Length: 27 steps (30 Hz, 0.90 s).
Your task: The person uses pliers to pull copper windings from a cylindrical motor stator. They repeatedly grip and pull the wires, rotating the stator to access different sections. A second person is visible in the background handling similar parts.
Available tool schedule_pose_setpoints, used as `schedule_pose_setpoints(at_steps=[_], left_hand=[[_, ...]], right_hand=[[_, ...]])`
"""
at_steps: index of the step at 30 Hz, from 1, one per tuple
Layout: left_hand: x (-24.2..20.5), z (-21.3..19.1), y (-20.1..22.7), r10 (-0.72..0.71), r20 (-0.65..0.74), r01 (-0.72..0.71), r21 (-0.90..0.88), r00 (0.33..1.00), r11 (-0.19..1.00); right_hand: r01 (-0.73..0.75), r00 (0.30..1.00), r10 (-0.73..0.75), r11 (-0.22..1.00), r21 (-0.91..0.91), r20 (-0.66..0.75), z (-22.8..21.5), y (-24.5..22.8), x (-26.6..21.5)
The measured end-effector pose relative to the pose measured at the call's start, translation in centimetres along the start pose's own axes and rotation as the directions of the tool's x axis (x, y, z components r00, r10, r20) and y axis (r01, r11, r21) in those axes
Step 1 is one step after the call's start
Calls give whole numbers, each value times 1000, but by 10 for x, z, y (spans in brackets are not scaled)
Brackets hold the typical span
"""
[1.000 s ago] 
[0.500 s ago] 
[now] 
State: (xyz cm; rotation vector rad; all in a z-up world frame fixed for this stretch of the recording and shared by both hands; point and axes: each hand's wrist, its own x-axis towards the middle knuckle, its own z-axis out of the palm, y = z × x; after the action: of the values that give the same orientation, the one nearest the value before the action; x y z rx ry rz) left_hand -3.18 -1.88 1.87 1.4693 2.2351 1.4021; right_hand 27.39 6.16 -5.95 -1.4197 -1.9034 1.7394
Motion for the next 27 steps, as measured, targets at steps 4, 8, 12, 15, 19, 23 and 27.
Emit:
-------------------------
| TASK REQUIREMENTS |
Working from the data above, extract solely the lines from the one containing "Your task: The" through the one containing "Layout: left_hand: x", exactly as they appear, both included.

| FINISHED TASK |
Your task: The person uses pliers to pull copper windings from a cylindrical motor stator. They repeatedly grip and pull the wires, rotating the stator to access different sections. A second person is visible in the background handling similar parts.
Available tool schedule_pose_setpoints, used as `schedule_pose_setpoints(at_steps=[_], left_hand=[[_, ...]], right_hand=[[_, ...]])`
"""
at_steps: index of the step at 30 Hz, from 1, one per tuple
Layout: left_hand: x (-24.2..20.5), z (-21.3..19.1), y (-20.1..22.7), r10 (-0.72..0.71), r20 (-0.65..0.74), r01 (-0.72..0.71), r21 (-0.90..0.88), r00 (0.33..1.00), r11 (-0.19..1.00); right_hand: r01 (-0.73..0.75), r00 (0.30..1.00), r10 (-0.73..0.75), r11 (-0.22..1.00), r21 (-0.91..0.91), r20 (-0.66..0.75), z (-22.8..21.5), y (-24.5..22.8), x (-26.6..21.5)

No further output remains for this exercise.